◆ **WHAT IS REQUIRED**:
Give back exactly the lines of the entries below from the line with "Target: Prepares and" to the line with "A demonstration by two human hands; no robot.", inclusive, and only those.

◆ **GIVEN DATA**:

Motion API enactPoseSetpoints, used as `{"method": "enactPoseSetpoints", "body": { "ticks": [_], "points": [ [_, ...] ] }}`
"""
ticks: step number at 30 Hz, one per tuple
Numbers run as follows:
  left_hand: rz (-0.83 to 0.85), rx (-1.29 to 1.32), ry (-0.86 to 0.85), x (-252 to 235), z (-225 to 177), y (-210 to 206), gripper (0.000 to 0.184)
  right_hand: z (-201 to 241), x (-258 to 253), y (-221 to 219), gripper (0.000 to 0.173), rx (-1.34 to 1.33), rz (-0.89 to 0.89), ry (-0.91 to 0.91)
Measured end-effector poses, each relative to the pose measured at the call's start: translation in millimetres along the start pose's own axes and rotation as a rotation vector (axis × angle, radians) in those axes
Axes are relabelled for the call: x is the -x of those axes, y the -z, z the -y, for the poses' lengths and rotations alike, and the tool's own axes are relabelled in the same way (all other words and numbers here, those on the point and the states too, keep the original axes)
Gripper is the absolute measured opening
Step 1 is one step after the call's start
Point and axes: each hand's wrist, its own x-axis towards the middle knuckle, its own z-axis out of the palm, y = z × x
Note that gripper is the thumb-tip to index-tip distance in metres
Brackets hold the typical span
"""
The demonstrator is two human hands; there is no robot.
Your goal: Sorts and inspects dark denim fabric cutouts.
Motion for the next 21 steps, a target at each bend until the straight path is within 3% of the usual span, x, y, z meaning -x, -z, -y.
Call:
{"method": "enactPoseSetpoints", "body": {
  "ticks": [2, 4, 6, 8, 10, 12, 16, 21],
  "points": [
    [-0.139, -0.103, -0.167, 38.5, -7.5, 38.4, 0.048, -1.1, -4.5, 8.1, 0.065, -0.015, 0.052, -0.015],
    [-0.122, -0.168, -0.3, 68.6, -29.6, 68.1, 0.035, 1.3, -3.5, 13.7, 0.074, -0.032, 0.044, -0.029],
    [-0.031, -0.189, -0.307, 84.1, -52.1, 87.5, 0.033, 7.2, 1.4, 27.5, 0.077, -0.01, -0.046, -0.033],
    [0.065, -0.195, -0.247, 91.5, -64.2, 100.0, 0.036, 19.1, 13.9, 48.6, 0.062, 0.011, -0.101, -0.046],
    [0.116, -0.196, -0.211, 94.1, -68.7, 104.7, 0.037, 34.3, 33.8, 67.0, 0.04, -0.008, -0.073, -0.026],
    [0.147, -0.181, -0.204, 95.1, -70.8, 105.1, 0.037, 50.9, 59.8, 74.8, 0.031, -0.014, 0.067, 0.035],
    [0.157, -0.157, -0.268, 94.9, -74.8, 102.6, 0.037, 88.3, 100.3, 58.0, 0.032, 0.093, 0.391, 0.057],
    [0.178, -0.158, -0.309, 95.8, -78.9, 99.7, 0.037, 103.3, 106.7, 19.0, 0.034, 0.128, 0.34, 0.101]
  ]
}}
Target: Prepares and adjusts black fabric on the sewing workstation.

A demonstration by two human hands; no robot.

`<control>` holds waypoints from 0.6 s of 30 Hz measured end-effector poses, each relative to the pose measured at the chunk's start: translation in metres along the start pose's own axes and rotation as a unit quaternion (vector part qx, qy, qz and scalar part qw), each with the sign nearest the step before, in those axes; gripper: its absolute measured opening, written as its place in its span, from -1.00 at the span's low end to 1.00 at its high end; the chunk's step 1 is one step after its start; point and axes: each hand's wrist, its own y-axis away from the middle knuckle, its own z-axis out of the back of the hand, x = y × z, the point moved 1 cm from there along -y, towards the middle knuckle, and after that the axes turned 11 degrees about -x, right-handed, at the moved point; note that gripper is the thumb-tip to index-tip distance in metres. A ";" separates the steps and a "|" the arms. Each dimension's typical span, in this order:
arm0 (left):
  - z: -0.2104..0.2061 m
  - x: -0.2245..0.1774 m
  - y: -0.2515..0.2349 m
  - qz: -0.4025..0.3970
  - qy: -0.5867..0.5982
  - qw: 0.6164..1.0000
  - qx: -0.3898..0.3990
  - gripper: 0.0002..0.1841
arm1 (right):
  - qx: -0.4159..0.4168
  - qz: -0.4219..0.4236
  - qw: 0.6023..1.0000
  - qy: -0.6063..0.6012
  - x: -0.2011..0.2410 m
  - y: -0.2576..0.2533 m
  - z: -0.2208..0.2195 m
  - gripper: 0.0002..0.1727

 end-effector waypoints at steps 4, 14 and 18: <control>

◆ **OUTPUT FOR THIS EXERCISE**:
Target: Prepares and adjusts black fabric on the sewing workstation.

A demonstration by two human hands; no robot.

Whatever the exercise asked has now been answered.